Problem to solve: Word for word, repeat each line of the listing below.
== == ==
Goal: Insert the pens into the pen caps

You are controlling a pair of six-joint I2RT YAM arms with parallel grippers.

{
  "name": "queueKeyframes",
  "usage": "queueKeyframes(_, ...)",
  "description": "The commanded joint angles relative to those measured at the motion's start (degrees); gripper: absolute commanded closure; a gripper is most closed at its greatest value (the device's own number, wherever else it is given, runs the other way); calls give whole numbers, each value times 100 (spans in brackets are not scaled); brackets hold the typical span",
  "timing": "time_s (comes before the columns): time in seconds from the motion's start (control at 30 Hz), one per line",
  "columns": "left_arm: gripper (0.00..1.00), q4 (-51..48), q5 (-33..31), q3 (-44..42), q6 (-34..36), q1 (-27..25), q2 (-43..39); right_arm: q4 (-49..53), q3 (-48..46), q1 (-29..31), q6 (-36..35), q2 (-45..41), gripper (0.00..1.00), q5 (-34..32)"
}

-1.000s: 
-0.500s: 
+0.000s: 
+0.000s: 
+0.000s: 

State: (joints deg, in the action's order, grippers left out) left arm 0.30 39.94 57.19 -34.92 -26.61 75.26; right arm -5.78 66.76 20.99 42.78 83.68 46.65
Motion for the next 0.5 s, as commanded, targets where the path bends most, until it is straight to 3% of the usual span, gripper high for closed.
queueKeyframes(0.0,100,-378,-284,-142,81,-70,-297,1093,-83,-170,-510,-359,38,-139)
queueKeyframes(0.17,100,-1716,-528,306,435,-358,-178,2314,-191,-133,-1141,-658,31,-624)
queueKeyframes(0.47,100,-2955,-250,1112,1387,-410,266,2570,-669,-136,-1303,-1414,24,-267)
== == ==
Answer for this exercise:
Goal: Insert the pens into the pen caps

You are controlling a pair of six-joint I2RT YAM arms with parallel grippers.

{
  "name": "queueKeyframes",
  "usage": "queueKeyframes(_, ...)",
  "description": "The commanded joint angles relative to those measured at the motion's start (degrees); gripper: absolute commanded closure; a gripper is most closed at its greatest value (the device's own number, wherever else it is given, runs the other way); calls give whole numbers, each value times 100 (spans in brackets are not scaled); brackets hold the typical span",
  "timing": "time_s (comes before the columns): time in seconds from the motion's start (control at 30 Hz), one per line",
  "columns": "left_arm: gripper (0.00..1.00), q4 (-51..48), q5 (-33..31), q3 (-44..42), q6 (-34..36), q1 (-27..25), q2 (-43..39); right_arm: q4 (-49..53), q3 (-48..46), q1 (-29..31), q6 (-36..35), q2 (-45..41), gripper (0.00..1.00), q5 (-34..32)"
}

-1.000s: 
-0.500s: 
+0.000s: 
+0.000s: 
+0.000s: 

State: (joints deg, in the action's order, grippers left out) left arm 0.30 39.94 57.19 -34.92 -26.61 75.26; right arm -5.78 66.76 20.99 42.78 83.68 46.65
Motion for the next 0.5 s, as commanded, targets where the path bends most, until it is straight to 3% of the usual span, gripper high for closed.
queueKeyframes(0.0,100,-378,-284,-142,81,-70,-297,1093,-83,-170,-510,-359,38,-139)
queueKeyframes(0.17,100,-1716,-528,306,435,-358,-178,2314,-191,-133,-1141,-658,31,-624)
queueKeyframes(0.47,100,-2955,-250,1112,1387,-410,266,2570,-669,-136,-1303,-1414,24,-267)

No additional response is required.